Today at GTC NVIDIA® announced their next GTX Titan family card. Dubbed the GTX Titan Z (no idea yet on why it’s Z), the card is NVIDIA’s obligatory entry into the dual-GPU/single-card market, finally bringing NVIDIA’s flagship GK110 GPU into a dual-GPU desktop/workstation product.
While NVIDIA® has not released the complete details about the product – in particular we don’t know precise clock speeds or TDPs – we have been given some information on core configuration, memory, pricing, and availability.
In brief, the GTX Titan Z is a pair of fully enabled GK110 GPUs. NVIDIA® isn’t cutting any SMXes or ROP partitions to bring down power consumption, so each half of the card is equivalent to a GTX 780 Ti or GTX Titan Black, operating at whatever (presumably lower) clock speeds NVIDIA® has picked. And although we don’t have precise clock speeds, NVIDIA® has quoted the card as having 8 TFLOPS of FP32 performance, which would put the GPU clockspeed at around 700MHz, nearly 200MHz below GTX Titan Black’s base clock (to say nothing of boost clocks).
On the memory front GTX Titan Z is configured with 12GB of VRAM, 6GB per GPU. NVIDIA’s consumer arm has also released the memory clock speed specifications, telling us that the card won’t be making any compromises there, operating at the same 7GHz memory clock speed of the GTX Titan Black. This being something of a big accomplishment given the minimal routing space a dual-GPU card provides.
In terms of build the GTX Titan Z shares a lot of similarities to NVIDIA’s previous generation dual-GPU card, the GTX 690. NVIDIA® is keeping the split blower design, with a single axial fan pushing out air via both the front and the back of the card, essentially exhausting half the hot air and sending the other half back into the case.

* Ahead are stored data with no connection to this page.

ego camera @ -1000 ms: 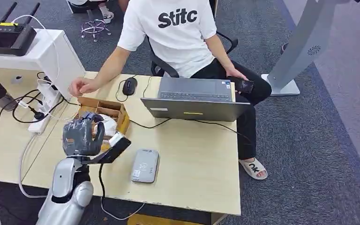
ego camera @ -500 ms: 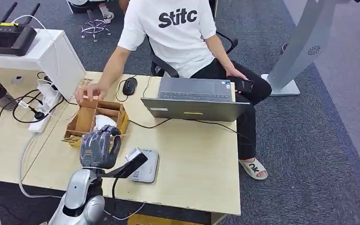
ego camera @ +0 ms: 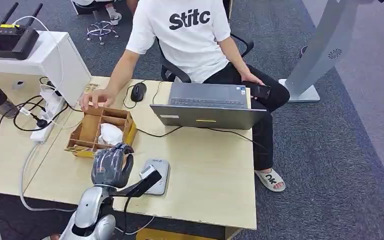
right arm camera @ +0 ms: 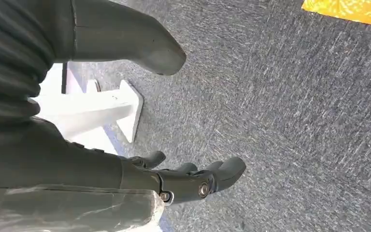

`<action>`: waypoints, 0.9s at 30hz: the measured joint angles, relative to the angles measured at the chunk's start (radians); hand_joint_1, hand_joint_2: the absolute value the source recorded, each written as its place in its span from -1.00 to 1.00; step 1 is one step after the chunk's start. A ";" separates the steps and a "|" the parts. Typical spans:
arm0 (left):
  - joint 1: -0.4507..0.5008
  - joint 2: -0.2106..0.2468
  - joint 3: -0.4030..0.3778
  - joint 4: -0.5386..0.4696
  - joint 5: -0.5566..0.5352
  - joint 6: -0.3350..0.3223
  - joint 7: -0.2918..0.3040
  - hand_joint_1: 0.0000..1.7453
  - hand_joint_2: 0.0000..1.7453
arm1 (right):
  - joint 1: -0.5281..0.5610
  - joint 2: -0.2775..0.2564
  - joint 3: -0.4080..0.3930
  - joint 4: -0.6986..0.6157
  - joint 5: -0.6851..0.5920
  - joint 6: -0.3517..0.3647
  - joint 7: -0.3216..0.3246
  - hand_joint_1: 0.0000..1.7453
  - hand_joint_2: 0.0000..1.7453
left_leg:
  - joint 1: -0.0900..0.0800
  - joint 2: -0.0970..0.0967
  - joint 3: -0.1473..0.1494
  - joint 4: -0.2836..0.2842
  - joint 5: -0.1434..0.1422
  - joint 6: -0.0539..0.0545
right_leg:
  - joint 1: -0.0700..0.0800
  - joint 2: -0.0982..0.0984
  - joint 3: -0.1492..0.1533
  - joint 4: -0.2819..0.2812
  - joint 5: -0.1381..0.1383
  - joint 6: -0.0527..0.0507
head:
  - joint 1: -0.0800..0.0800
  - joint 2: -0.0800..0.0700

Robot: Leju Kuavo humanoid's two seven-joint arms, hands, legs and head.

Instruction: Pass the card to the sensor for recognition and then transmit it.

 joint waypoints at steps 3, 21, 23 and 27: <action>0.000 -0.005 0.000 0.033 -0.026 0.014 0.009 1.00 1.00 | 0.000 0.000 0.000 0.000 0.000 0.001 0.001 -1.00 1.00 | 0.000 0.000 0.000 0.000 0.000 0.000 | 0.000 0.000 0.000 0.000 0.000 0.000 | 0.000 0.000; -0.014 -0.038 0.000 0.283 -0.119 0.157 -0.019 1.00 1.00 | -0.005 0.000 0.011 0.000 0.000 0.002 0.001 -1.00 1.00 | 0.000 0.000 0.000 0.000 0.000 0.000 | 0.000 -0.001 0.000 0.000 0.000 0.000 | 0.000 0.000; -0.019 -0.040 0.000 0.295 -0.134 0.171 -0.017 1.00 1.00 | -0.006 0.000 0.012 0.001 0.000 0.002 -0.001 -1.00 1.00 | 0.000 0.000 0.000 0.000 0.000 0.000 | 0.000 -0.001 0.000 0.000 0.000 0.000 | 0.000 0.000; -0.031 -0.042 0.000 0.318 -0.158 0.210 -0.012 1.00 1.00 | -0.006 0.000 0.025 0.001 0.000 0.002 -0.003 -1.00 1.00 | 0.000 0.000 0.000 0.000 0.000 0.000 | 0.000 0.000 0.000 0.000 0.000 0.000 | 0.000 0.000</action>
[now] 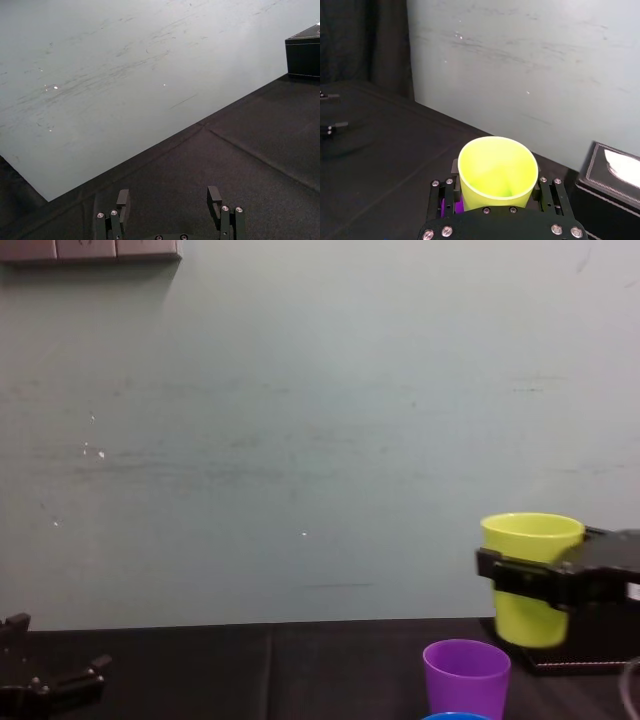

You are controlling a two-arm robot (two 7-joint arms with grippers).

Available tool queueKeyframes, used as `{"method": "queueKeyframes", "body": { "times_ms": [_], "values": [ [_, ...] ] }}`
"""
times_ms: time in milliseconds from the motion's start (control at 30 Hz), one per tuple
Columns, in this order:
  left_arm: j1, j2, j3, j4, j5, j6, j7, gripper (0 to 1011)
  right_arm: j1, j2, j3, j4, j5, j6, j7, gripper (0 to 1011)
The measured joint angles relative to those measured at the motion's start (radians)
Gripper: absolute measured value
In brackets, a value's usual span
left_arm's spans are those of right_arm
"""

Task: Stack the three plastic cups sequentially using one hand.

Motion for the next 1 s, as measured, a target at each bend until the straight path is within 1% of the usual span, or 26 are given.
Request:
{"method": "queueKeyframes", "body": {
  "times_ms": [33, 133, 233, 467, 700, 1000],
  "values": [
    [0.0, 0.0, 0.0, 0.0, 0.0, 0.0, 0.0, 1011, 0.022, -0.01, -0.011, 0.017, -0.004, 0.003, 0.002, 747],
    [0.0, 0.0, 0.0, 0.0, 0.0, 0.0, 0.0, 1011, 0.052, -0.026, -0.026, 0.045, -0.008, 0.007, 0.004, 747],
    [0.0, 0.0, 0.0, 0.0, 0.0, 0.0, 0.0, 1011, 0.092, -0.052, -0.05, 0.093, -0.013, 0.005, 0.009, 746],
    [0.0, 0.0, 0.0, 0.0, 0.0, 0.0, 0.0, 1011, 0.141, -0.089, -0.076, 0.175, -0.024, -0.015, 0.01, 746],
    [0.0, 0.0, 0.0, 0.0, 0.0, 0.0, 0.0, 1012, 0.162, -0.106, -0.086, 0.228, -0.026, -0.033, 0.015, 746],
    [0.0, 0.0, 0.0, 0.0, 0.0, 0.0, 0.0, 1011, 0.167, -0.115, -0.09, 0.259, -0.025, -0.048, 0.02, 746]
  ]
}}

We haven’t had any hands-on time with the card, but NVIDIA® is clearly staying with the black metal styling of the GTX Titan Black.
The other major unknown right now is power consumption. GTX Titan Black is rated for 250W, and meanwhile NVIDIA® was able to get a pair of roughly 200W GTX 680s into the 300W GTX 690 (with reduced clock speeds). So it’s not implausible that GTX Titan Z is a 375W card, but we’ll have to wait and see.